Bassam is from Saudi Arabia—this is a fact alluded to repeatedly in the book.
"People like you go to hell, April," he says, staring at her naked body. "You will not see me even once more."
For Bassam, a Muslim hand-picked to plow a plane into a Manhattan landmark, this encounter is the exclamation point to his "time of living so haram," so sinfully.
Stoking a hatred weakened by the Florida heat, he shakes off what his father said, that jihad "is a struggle within yourself, that is all. It is the struggle to live as Allah wishes us to live." No, he tells himself, "she will burn, they will all burn."
As April eyes Bassam's money, the truck driver A.J. runs across little Franny, sleepy and confused and wanting her mother. In an unthinking instant, he makes a decision that will turn this sultry evening upside down, bringing cops and the bright lights of the law to this sleazy outpost — and to Bassam.
True or false, Bassam plays to the stereotype. Dubus deals with this problem by keeping the action moving, switching point of view so that the story is told by various characters, including Jean, April's landlady, and Deena, A.J.'s ex.

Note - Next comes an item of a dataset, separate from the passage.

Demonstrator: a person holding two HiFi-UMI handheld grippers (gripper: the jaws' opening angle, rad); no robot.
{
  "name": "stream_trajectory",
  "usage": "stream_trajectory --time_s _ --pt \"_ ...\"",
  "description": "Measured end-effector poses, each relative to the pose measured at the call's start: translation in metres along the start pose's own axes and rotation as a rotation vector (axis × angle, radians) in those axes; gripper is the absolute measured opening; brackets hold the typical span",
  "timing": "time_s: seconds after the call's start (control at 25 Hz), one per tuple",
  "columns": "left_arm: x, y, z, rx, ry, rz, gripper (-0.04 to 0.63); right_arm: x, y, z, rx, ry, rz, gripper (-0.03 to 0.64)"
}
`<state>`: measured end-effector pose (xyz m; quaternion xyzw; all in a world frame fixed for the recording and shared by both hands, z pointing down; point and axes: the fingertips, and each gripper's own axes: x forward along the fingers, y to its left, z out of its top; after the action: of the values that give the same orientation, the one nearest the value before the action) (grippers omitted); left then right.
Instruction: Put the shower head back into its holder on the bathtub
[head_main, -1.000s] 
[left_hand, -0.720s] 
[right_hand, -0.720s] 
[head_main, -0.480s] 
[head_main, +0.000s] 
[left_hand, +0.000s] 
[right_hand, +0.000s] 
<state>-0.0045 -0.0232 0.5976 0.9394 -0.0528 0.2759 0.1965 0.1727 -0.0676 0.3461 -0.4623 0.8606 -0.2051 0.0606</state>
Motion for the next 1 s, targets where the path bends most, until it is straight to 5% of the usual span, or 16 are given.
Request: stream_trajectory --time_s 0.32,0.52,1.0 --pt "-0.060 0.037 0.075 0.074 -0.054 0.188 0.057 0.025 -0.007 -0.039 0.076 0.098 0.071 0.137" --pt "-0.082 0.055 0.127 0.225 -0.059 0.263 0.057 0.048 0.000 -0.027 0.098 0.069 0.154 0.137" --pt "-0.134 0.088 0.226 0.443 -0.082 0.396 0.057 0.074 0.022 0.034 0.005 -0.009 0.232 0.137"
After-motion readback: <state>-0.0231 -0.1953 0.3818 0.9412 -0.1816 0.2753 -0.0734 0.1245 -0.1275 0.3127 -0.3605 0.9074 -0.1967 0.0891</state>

Dubus plays on the media-hyped fear of perverts on every corner, but that's not what you see beneath that glossy surface: It's people reaching out for tenderness and love.
That's one irony Dubus exploits, and here's another: the contrast between Bassam, an outsider whose visceral hatred for this country is built on theories and religious zeal, and April, A.J. and Lonnie, who actually live the reverse side of the American dream but assume they're entirely to blame.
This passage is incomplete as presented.